### [WHAT THIS TASK INVOLVES]
All lines below are to be output exactly as they stand.

### [STORED DATA]
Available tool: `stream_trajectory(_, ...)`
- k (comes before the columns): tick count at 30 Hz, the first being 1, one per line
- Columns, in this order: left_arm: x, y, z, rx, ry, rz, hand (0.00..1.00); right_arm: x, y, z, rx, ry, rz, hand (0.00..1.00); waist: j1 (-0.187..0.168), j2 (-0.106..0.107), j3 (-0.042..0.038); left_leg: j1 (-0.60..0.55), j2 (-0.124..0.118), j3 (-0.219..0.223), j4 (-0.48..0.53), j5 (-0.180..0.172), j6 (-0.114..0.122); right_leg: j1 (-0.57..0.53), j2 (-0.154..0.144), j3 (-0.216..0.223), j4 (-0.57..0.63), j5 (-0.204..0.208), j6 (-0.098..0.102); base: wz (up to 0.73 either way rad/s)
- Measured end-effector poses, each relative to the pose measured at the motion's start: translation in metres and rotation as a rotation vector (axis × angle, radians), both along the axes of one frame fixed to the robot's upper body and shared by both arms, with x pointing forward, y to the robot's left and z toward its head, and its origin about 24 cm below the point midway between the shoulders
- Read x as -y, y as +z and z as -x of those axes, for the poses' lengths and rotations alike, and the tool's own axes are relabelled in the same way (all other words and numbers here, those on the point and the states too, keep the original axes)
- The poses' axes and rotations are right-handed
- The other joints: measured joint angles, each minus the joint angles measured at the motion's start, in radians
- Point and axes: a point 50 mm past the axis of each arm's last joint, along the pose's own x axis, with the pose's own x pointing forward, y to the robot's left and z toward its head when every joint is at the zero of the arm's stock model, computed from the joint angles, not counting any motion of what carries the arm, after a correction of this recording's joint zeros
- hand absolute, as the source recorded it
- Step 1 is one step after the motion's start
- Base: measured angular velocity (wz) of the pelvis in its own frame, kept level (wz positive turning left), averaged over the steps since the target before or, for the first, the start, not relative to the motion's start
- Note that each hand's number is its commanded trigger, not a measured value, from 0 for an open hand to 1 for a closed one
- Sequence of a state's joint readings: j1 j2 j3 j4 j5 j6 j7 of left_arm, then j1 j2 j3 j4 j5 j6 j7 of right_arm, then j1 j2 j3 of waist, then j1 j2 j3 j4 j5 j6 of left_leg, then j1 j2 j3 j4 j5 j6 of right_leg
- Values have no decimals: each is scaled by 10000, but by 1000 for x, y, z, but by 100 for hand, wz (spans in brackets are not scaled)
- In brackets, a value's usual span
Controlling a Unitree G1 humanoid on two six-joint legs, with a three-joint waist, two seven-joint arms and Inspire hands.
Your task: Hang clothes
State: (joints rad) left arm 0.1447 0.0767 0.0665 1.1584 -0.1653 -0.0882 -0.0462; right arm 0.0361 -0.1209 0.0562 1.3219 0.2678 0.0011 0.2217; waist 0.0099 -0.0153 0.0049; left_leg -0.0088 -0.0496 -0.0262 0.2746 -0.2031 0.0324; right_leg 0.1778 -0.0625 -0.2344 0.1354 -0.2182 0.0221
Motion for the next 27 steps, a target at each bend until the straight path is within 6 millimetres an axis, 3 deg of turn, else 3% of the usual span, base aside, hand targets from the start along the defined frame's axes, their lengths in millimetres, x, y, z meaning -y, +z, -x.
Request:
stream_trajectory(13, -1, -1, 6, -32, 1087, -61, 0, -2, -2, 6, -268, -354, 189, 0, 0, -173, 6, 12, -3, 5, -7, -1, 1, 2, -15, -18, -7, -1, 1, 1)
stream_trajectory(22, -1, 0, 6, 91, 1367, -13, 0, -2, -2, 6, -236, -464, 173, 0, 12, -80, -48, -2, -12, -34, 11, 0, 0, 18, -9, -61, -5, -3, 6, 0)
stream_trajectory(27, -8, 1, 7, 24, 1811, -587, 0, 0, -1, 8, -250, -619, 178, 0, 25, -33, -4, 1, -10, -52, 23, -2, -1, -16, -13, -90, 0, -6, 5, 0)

### [RESPONSE BELOW]
Available tool: `stream_trajectory(_, ...)`
- k (comes before the columns): tick count at 30 Hz, the first being 1, one per line
- Columns, in this order: left_arm: x, y, z, rx, ry, rz, hand (0.00..1.00); right_arm: x, y, z, rx, ry, rz, hand (0.00..1.00); waist: j1 (-0.187..0.168), j2 (-0.106..0.107), j3 (-0.042..0.038); left_leg: j1 (-0.60..0.55), j2 (-0.124..0.118), j3 (-0.219..0.223), j4 (-0.48..0.53), j5 (-0.180..0.172), j6 (-0.114..0.122); right_leg: j1 (-0.57..0.53), j2 (-0.154..0.144), j3 (-0.216..0.223), j4 (-0.57..0.63), j5 (-0.204..0.208), j6 (-0.098..0.102); base: wz (up to 0.73 either way rad/s)
- Measured end-effector poses, each relative to the pose measured at the motion's start: translation in metres and rotation as a rotation vector (axis × angle, radians), both along the axes of one frame fixed to the robot's upper body and shared by both arms, with x pointing forward, y to the robot's left and z toward its head, and its origin about 24 cm below the point midway between the shoulders
- Read x as -y, y as +z and z as -x of those axes, for the poses' lengths and rotations alike, and the tool's own axes are relabelled in the same way (all other words and numbers here, those on the point and the states too, keep the original axes)
- The poses' axes and rotations are right-handed
- The other joints: measured joint angles, each minus the joint angles measured at the motion's start, in radians
- Point and axes: a point 50 mm past the axis of each arm's last joint, along the pose's own x axis, with the pose's own x pointing forward, y to the robot's left and z toward its head when every joint is at the zero of the arm's stock model, computed from the joint angles, not counting any motion of what carries the arm, after a correction of this recording's joint zeros
- hand absolute, as the source recorded it
- Step 1 is one step after the motion's start
- Base: measured angular velocity (wz) of the pelvis in its own frame, kept level (wz positive turning left), averaged over the steps since the target before or, for the first, the start, not relative to the motion's start
- Note that each hand's number is its commanded trigger, not a measured value, from 0 for an open hand to 1 for a closed one
- Sequence of a state's joint readings: j1 j2 j3 j4 j5 j6 j7 of left_arm, then j1 j2 j3 j4 j5 j6 j7 of right_arm, then j1 j2 j3 of waist, then j1 j2 j3 j4 j5 j6 of left_leg, then j1 j2 j3 j4 j5 j6 of right_leg
- Values have no decimals: each is scaled by 10000, but by 1000 for x, y, z, but by 100 for hand, wz (spans in brackets are not scaled)
- In brackets, a value's usual span
Controlling a Unitree G1 humanoid on two six-joint legs, with a three-joint waist, two seven-joint arms and Inspire hands.
Your task: Hang clothes
State: (joints rad) left arm 0.1447 0.0767 0.0665 1.1584 -0.1653 -0.0882 -0.0462; right arm 0.0361 -0.1209 0.0562 1.3219 0.2678 0.0011 0.2217; waist 0.0099 -0.0153 0.0049; left_leg -0.0088 -0.0496 -0.0262 0.2746 -0.2031 0.0324; right_leg 0.1778 -0.0625 -0.2344 0.1354 -0.2182 0.0221
Motion for the next 27 steps, a target at each bend until the straight path is within 6 millimetres an axis, 3 deg of turn, else 3% of the usual span, base aside, hand targets from the start along the defined frame's axes, their lengths in millimetres, x, y, z meaning -y, +z, -x.
Request:
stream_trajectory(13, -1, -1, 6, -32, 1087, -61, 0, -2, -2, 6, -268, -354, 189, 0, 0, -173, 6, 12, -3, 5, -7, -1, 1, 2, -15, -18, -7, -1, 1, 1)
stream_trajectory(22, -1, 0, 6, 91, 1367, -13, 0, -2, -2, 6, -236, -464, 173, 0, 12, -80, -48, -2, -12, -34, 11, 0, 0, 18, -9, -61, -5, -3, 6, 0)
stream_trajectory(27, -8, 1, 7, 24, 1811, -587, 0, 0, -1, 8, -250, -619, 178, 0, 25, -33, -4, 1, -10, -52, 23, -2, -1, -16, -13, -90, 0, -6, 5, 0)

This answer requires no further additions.